Kara deliklerin varlığı ilk kez görüntüyle kanıtlandı; büyüksün Einstein!

ABD Ulusal Bilim Vakfı, bir kara deliğin çevresini gözlemlemek için kurulan Event Horizon Teleskobu'ndan elde edilen 'çığır açıcı sonucu’ 10 Nisan’da düzenlenen canlı yayınla tüm dünyaya duyurdu. Brüksel, Santiago, Taipei, Washington DC gibi şehirlerde aynı anda gerçekleştirilen ve Youtube gibi mecralardan canlı yayınlarla paylaşılan tarihte çekilmiş ilk kara delik fotoğrafı heyecan yarattı. Boğaziçi Üniversitesi Fizik Bölümü öğretim üyesi Prof. Dr. İbrahim Semiz bu önemli gelişmeyi ‘’Tarihi bir gözlem’’ olarak niteliyor.

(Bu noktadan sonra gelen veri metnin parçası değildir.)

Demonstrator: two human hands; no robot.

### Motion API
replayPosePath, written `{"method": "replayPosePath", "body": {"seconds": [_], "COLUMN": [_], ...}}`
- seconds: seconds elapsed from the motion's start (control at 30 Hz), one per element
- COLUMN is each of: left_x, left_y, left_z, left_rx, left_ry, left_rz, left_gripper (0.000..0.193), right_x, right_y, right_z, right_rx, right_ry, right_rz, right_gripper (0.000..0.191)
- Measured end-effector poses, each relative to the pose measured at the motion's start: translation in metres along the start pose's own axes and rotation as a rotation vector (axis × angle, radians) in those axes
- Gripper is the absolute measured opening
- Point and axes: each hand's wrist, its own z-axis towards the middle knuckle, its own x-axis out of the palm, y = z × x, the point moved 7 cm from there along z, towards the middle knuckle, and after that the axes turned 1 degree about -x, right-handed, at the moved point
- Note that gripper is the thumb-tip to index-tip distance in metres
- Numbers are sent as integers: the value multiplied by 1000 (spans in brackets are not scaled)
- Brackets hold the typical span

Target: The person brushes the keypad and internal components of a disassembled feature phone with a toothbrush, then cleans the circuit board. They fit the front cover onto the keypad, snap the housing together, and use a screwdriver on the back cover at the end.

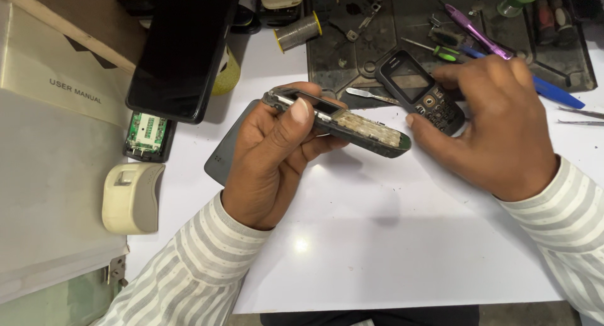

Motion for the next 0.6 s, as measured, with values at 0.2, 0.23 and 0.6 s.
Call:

Şimdiye kadar sadece Einstein'ın genel görelilik kuramının öngörüleri kullanılarak oluşturulan benzetim fotoğrafları mevcut olan kara delik ilk kez somut imajlarla dünyaya servis edildi. Kara deliğin dünyadan 500 milyon trilyon kilometre (54 milyon ışık yılı, 1 ışık yılı=9.5 trilyon kilometre) uzakta olduğu ve Güneş Sistemi'nin tamamından daha büyük boyutta olduğu ifade edildi. Bu fotoğrafla birlikte kara deliklerin varlığı ilk kez görüntülü bir şekilde kanıtlanmış oldu.

Kara deliklerin varlığının sadece teorik olmadığını kanıtlayan bu heyecan verici gelişmeyi Boğaziçi Üniversitesi Fizik Bölümü öğretim üyesi Prof. Dr. İbrahim Semiz, Boğaziçi Fizik Dörtlüsü’nün sosyal medya hesabında yazdığı yazıda ‘’Tarihi bir gözlem’’ olarak niteleyerek ‘’İlk kez bir karadeliğin bir tür resmi çekilmiş oldu; ayrıca görüntü de Genel Görelilik kuramı ile uyumlu çıktı’’ yorumunda bulundu.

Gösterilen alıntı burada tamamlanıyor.